Required action: Scan the entries below. Report each line where the string "finger" occurs.

Task inputs:
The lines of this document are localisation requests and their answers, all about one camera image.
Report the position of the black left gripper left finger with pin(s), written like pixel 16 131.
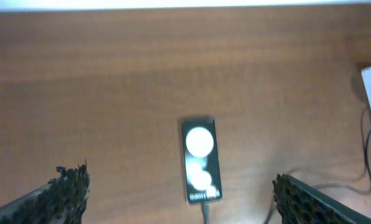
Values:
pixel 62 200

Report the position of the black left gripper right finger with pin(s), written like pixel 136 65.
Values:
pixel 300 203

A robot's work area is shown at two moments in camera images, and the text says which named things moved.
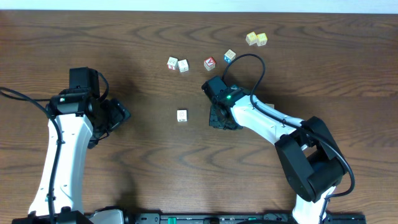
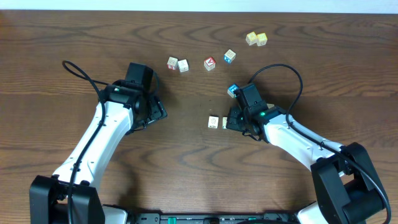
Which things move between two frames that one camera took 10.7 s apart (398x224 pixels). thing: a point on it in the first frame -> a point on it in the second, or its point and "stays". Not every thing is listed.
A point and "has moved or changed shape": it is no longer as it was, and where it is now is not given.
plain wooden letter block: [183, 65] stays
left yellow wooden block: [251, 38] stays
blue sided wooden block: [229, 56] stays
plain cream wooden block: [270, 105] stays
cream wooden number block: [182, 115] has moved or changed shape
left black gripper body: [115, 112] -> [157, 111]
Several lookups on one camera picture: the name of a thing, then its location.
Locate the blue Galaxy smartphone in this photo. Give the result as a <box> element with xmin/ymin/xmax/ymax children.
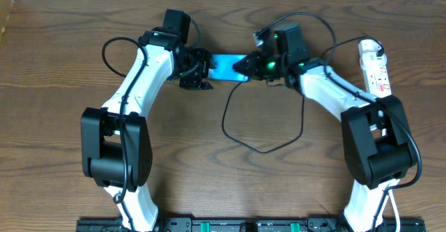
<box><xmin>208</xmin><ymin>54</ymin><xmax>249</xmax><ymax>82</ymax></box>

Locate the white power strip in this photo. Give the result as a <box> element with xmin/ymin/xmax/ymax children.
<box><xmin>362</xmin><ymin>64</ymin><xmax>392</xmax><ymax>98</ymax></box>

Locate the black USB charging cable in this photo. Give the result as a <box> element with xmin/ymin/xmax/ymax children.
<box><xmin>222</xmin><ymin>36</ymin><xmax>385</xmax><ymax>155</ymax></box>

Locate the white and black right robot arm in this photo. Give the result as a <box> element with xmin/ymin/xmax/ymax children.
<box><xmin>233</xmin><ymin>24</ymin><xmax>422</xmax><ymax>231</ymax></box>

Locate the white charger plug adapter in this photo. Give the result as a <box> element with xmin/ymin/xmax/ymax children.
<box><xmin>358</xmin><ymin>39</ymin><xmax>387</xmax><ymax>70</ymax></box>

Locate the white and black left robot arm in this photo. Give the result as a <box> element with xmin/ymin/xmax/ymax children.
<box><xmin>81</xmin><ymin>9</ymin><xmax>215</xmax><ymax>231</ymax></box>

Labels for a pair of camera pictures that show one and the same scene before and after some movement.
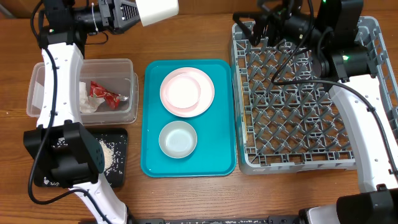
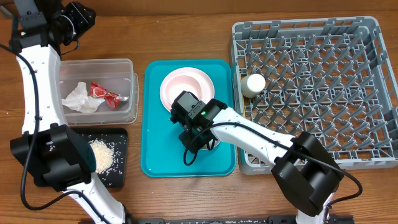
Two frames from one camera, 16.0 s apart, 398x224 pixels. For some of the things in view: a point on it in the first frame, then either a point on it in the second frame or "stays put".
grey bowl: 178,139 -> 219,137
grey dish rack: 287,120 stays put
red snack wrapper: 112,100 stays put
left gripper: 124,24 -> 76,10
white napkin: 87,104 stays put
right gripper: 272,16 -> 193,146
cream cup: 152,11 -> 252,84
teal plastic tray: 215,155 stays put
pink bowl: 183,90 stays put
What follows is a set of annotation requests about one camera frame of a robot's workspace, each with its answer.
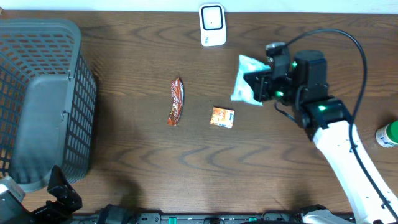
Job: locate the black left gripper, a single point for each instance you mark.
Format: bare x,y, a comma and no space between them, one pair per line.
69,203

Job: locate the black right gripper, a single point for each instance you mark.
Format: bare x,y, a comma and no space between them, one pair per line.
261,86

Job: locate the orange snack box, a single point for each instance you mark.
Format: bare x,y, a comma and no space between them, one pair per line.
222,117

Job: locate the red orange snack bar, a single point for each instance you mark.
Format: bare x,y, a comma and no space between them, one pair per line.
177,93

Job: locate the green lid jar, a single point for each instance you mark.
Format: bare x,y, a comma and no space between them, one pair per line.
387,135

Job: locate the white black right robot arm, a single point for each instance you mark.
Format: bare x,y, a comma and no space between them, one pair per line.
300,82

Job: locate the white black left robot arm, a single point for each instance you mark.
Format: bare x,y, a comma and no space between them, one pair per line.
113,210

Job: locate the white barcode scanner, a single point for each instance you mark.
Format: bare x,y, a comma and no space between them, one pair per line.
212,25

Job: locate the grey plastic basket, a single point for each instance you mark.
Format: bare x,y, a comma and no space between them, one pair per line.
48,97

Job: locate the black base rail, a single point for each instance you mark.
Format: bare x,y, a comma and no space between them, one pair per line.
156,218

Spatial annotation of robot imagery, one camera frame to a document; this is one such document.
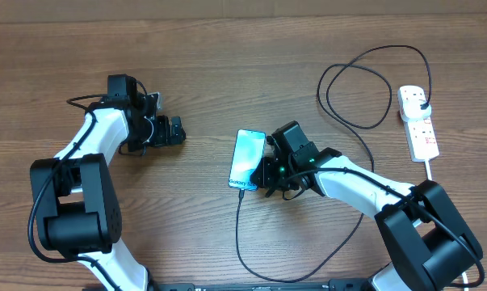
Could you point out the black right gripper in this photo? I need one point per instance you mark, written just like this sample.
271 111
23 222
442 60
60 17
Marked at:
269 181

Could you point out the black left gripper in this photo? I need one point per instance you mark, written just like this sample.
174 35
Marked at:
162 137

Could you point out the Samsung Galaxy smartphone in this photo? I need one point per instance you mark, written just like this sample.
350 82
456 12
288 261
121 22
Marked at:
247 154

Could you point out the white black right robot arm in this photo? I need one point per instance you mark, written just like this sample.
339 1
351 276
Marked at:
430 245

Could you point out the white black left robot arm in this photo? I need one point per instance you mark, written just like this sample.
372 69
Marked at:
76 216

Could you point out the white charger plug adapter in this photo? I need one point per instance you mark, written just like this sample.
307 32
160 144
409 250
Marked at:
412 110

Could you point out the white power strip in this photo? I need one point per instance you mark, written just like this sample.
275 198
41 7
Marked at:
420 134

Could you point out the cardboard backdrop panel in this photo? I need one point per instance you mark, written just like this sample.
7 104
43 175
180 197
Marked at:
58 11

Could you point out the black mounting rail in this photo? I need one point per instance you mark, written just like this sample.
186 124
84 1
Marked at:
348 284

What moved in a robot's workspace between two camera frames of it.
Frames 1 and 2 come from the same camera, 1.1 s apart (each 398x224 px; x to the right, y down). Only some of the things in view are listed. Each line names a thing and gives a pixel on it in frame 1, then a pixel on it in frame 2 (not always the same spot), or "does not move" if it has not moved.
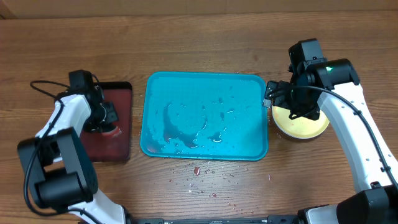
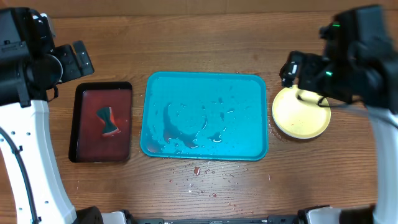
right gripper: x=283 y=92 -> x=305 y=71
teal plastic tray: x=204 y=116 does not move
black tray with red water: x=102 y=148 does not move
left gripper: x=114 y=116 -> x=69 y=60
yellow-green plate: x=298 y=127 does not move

Written reply:
Report the position of the black left gripper left finger with pin(s), written like pixel 16 131.
Report the position of the black left gripper right finger with pin(s), written like pixel 136 65.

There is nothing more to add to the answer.